Concrete room with damped internal structure seems to give the best of both 

Recently completed a similar lounge build, solid concrete with internal structure, was a big job.

 

All things mentioned above, mass loaded membrane, bass trap bulkhead, double plaster damped walls all appear in the photo of the concrete lounge below.

 

Has decay times of less than 20ms down to 30hz :) and sounds amazing for bass clarity. Fluke really.

IMG_1204.JPG

Edited by Guest
change the photo

Guest Peter the Greek
Posted

Can you share a floor plan? 

 

Do you want to sound proofing or better acoustics or both?

Posted
30 minutes ago, Dave O))) said:

I think gyprock would work well as a membrane trap, with insulation behind it for damping.

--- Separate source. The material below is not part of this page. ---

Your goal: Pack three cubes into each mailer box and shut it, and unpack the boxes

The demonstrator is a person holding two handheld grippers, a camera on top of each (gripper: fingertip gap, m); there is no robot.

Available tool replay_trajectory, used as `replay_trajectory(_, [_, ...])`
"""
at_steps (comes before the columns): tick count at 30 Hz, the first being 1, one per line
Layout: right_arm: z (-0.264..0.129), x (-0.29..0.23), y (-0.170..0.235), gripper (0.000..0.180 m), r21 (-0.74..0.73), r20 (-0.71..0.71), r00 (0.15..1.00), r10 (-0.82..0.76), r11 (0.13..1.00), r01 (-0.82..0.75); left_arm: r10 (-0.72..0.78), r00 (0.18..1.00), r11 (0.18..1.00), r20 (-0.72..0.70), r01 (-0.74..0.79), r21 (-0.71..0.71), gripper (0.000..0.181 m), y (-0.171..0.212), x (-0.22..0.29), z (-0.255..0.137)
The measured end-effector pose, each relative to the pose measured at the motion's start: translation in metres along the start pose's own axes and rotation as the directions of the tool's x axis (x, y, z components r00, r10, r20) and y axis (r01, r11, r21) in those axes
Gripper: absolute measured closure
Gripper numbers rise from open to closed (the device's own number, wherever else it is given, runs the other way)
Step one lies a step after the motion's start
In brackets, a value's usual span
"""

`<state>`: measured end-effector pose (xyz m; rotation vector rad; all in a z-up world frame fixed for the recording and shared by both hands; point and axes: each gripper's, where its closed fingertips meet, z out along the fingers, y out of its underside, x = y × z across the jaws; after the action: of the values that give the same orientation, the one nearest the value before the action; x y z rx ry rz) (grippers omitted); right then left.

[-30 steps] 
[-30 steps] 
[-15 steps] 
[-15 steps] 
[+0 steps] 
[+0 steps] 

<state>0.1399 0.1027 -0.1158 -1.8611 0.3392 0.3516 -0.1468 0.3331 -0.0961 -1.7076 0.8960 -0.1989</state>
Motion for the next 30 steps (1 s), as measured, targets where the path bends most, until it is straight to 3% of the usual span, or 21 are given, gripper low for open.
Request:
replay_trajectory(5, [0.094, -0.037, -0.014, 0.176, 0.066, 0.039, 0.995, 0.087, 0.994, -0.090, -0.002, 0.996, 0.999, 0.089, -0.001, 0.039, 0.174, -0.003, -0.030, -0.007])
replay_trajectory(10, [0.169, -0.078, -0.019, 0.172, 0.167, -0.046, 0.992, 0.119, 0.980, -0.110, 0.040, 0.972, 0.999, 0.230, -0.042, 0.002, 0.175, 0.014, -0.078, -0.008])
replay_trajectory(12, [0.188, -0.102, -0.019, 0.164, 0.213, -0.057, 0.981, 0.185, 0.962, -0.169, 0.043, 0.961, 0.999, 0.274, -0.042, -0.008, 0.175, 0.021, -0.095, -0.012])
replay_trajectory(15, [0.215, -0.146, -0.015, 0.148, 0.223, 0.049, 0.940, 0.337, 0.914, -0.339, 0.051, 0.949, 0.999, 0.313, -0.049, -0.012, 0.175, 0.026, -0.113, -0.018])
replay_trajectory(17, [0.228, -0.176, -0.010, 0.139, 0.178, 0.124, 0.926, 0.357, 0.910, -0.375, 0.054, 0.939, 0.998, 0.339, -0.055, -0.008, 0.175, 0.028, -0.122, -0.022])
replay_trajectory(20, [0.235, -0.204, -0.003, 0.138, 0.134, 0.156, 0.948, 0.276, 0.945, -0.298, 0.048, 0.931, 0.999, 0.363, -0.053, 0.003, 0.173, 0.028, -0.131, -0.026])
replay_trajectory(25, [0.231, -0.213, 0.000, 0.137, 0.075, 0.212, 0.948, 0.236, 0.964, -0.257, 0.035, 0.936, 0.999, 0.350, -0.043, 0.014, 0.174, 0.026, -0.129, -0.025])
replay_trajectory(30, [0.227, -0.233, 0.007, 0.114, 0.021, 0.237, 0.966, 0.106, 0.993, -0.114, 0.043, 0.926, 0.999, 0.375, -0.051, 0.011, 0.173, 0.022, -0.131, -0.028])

I am puzzled about not having rack in between speakers. Isn't there commonly a null in this area, which would reduce vibrations affecting the gear. Whereas having gear on the front wall is not good in this respect because of the high sound pressure there.

 

Apparently having the components/rack between the speakers is not ideal, even though 99% of us do it.

 

The speakers should sit on their own with the rack somewhere along a side wall or even in another room, to prevent soundwaves bouncing back at them from the rack.

 

I have never tried it, it would cost me a mint in new cables.

 

It's why you often see just monoblocks sitting between the speakers, down low on the floor.

 

When I make my new rack, I am incorporating polymax into the ends of it as diffusion against the speaker sound waves and some little computer fans on the monoblocks to prevent too much heat build up.

  • Like 1
Posted (edited)
1 hour ago, Darren69 said:

 

Are you playing peekaboo with your subs again?

Silk and satin draped over the sub boxes calms and damps higher frequency reflections within the stereo sound plane, which the subs sit in. "peak a boo" Exidos 18's

Originally covered the 220 litre silver hammer tone boxes as they are not pretty, terrible actually but was quite taken as to the effects of the covers, so, they stayed 

Edited by Guest
Posted
7 hours ago, qwerter said:

What is best for a dedicated sound room? Building a full brick house with suspended slabs.

I dont have a definite answer.

I so far have really found what @svenr has posted on the forum interesting and informative. I am now reading as much as I can on the topic.

Budget? Looks, practical issues all play a role.

This is an interesting article:

http://www.acousticfields.com/ode-to-the-dedicated-listening-room/

 

 

 

  • Like 2

Posted
25 minutes ago, Peter the Greek said:

Can you share a floor plan? 

 

Do you want to sound proofing or better acoustics or both?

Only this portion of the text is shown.